Blair wasn’t so buzzed that he didn’t know what he was about to say was still a risk, but the eggnog had gone down nicely. “If you’re ever open to the idea, I just thought you should know that the offer of a few benefits is available to you too. If you wanted.”

A pause expanded to fill all the available space, before Jim said, “That’s a very gracious offer, Sandburg.”

“It’s a genuine offer.”

“Altruistic even.”

“Not that much,” Blair said evenly. The eggnog was starting to feel unsettled. “There’s something in it for me too, but it’s still a genuine offer.” Jim gave him a sidelong look, assessment with an edge of trapped, but something around his eyes pushed Blair on. “Come on, Jim. Your dating life is a worse disaster than mine. You might have some seniority on me,” - and that was what got him the Ellison glare? – “but you’re not a monk any more than I am. It’s just an offer. If you want it.”

Jim pulled over, and Blair went cold. Surely he hadn’t read Jim that badly? He wasn’t about to be kicked out to walk home, was he?

Jim turned to him. His hand lifted as if he might put it on Blair, his knee, his shoulder, before fluttering back onto the steering wheel.

“Look. There was a time in my life when I might have taken up an offer like that, but I think I’m past the friends with benefits stage, Chief.”

“Okay, that’s okay,” Blair said with affected nonchalance. “It was just-“

“Just an offer,” Jim finished for him. “Blair, I know that my love life has its problems, but that’s how I want it-“ 

Blair raised one eyebrow.

“As in my _love_ life, smartass. Love. Finding someone…”

“Yeah, yeah. That’s beautiful, man. I get it.”

“Okay,” Jim said, and they set off again. The mutual embarrassment drained away with the drive and Blair felt mellow again as they parked outside the loft.

“I worry about you sometimes, that’s all,” Blair said as they crossed the road.

“The feeling is mutual,” Jim said drily, but his arm went around Blair’s shoulders, heavy and warm and comforting against the chilly night air.

“So when were you at a friends with benefits stage in your life?” Blair asked a couple of evenings later.

“None of your damn business,” was the growled response. “Just accept that sometimes the thirst for knowledge isn’t going to be satisfied, and let it go.”

Blair took a breath, and let it go.

* * *

Blair had endured this reaction before now – sometimes the body went ‘whoa!
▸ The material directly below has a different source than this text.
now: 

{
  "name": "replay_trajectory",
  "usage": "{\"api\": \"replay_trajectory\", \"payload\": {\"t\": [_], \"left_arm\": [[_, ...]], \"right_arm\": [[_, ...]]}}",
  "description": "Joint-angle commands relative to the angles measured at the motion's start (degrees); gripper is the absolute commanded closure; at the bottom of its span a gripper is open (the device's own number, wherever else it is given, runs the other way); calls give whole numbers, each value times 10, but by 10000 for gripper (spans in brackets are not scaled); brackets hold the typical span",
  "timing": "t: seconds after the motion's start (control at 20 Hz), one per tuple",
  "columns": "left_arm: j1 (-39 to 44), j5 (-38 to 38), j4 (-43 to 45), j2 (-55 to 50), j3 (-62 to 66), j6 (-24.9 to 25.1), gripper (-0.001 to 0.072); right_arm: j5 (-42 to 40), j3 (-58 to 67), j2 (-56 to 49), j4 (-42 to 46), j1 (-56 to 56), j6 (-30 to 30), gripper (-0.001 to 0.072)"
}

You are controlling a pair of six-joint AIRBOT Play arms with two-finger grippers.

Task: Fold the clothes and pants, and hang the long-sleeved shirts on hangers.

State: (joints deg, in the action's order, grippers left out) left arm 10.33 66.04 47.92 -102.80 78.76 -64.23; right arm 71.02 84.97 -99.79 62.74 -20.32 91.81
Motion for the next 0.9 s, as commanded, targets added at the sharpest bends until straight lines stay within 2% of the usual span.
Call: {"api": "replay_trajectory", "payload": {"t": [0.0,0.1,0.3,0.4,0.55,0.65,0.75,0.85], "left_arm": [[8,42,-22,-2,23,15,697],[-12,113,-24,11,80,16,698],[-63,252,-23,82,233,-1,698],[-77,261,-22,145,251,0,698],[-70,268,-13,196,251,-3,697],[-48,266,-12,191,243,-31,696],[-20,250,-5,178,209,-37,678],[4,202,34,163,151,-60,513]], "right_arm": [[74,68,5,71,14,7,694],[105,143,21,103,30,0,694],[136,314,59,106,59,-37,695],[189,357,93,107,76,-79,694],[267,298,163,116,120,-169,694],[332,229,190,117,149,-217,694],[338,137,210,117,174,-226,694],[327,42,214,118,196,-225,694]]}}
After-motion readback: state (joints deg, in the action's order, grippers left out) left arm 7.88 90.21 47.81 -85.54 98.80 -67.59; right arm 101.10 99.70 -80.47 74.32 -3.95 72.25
Stop!’ when something dangerous happened, and sometimes the body went ‘whoo-hoo! Go!’ And now he wanted to go-go-go, but where and how was the sixty-four dollar question. Jim was perfectly calm, because of course collaring crime suspects in the middle of a decoration-bedecked mall was another day, another very single dollar in his life, and you’d think it would have gotten that way for Blair too.

Jim was giving Blair the side-eye from the driver’s seat because Blair’s …agitated state must have been embarrassingly obvious. It wasn’t as if Blair popped anything he shouldn’t, but he was restless, and fidgety, and if he could get somewhere private for a little stress relief it would take about thirty seconds flat.

“You okay, there, Chief?”

“Jim. You don’t even need to be a sentinel to figure out that I’m antsy as shit, why are you asking stupid questions?”

“Hey. I’m just trying to figure out if it’s the arrest or the joy of the season that’s got your heart rate up like that.”

“Oh for…! Of course it’s the arrest!”

Because, well, why, Sandburg? And great, now his internal voice sounded way too much like Jim. Blair tried to consider his emotional state in a rational way. He generally coped better with the aftermath of dangerous situations than this. Why was this the time to jitterbug in his seat? God, he hadn’t felt as energized as this since that time he’d used a fire hose to disrupt an armed robbery. He tried to calm down and sound like he wasn’t going insane.

“Sorry, but technically I think it is the season, or rather – look, usually when we reach the stage where you’re firing shots and tackling bad guys,” - and slipping on rainwater puddles where some inconsiderate asshole let their umbrella drip - “there’s usually some lead-up. But this was more of an intrusion on what passes for normal life, hence a more over the top reaction here.”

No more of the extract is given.